MsTT Mar 13, 2004 01:17 AM

It is true that good husbandry can help prevent retained spectacles, but it is also true that you will sometimes run into a situation like this that needs addressing. Leaving it alone is certainly preferable to an unskilled attempt that could do damage, but it's not always the ideal solution. Retained spectacles can cause more serious health problems if they are allowed to persist.

discoferret Mar 15, 2004 09:44 AM

Thanks for all your comments. I will not get a hot for quite some time. I will also do alot more research and have found a course in advanced herpetology which included husbandry/handling skills of venomous reptiles here in th UK.

BaliShagBob Mar 13, 2004 12:51 AM

Either of the Pigmy Rattlers are a good choice, aswell as rock rattlers. I'd stay away from the sidewinders, Massasauga's, Crotalus viridis subspecies, or any of the other medium sized rattlesnakes. Definitely don't get a WDB. Getting a smaller/younger snake and raising it is always preferable, especially w/ venomous.

There's plenty of valuable information on the captive care of venomous reptiles online (google), in libraries (outdated, but worthwhile I suppose), aswell as a few books in print. I'd check them out as much as possible before you get your first real hot snake.

psilocybe Mar 13, 2004 10:35 PM

that c. atrox was a good starter hot (or viperid, since the fellow in question has a FWC)...personally, I feel that the best starter hot is a very broad question. Take me for example. When I started working with hots, I started immediately with rattlers under the guidance of a mentor, and since where we live, atrox are the most common rattlers, i worked with them (and mojaves next) the most. I have no experience with timbers or easterns, which are considerably larger and different in terms of habits and temperments, so I probably wouldn't pick one of them as a first viperid. But I might choose an atrox or even a mojave only because I do have experience with them. So really, it boils down to your familiarity with the species, and that is why "what is a good starter hot" is such a broad question.
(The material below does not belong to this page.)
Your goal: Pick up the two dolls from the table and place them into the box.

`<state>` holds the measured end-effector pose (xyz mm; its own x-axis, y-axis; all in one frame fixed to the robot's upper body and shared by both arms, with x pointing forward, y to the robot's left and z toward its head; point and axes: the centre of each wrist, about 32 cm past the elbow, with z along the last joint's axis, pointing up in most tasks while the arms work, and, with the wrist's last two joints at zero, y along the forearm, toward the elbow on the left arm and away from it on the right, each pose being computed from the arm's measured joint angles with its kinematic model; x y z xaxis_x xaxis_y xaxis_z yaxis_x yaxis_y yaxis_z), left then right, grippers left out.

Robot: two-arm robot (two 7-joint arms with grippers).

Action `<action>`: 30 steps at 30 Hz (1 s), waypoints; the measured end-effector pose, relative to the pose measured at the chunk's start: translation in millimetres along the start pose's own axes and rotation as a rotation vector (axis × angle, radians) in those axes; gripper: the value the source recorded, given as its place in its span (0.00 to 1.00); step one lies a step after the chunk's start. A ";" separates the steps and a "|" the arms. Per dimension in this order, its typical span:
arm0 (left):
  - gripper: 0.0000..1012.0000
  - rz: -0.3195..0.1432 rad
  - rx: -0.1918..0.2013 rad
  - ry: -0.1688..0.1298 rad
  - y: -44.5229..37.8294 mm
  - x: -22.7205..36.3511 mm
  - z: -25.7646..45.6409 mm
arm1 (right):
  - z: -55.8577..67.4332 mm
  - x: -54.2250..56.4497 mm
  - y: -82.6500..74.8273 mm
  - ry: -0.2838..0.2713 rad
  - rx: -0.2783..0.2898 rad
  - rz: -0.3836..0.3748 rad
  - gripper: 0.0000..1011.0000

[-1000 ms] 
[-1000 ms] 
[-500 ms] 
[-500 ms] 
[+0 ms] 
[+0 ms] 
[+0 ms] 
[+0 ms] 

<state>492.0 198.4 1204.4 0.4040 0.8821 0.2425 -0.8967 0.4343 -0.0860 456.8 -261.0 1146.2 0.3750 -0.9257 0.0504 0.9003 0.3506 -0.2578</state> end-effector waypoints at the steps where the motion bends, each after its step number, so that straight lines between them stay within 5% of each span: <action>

Now if you are getting into this hobby alone (without a mentor), then you have to be more selective. A FWC is not a bad choice. Nor is a mangrove, which I chose as a first hot. Of course doing your homework is a must. I researched b. dendrophila for 3 months before getting mine, and that is probably why she is doing as well as she is, though I had zero experience with this snake prior. A matter of fact, I had zero experience with arboreals prior, but by doing my homework, I've been able to keep her healthy and happy.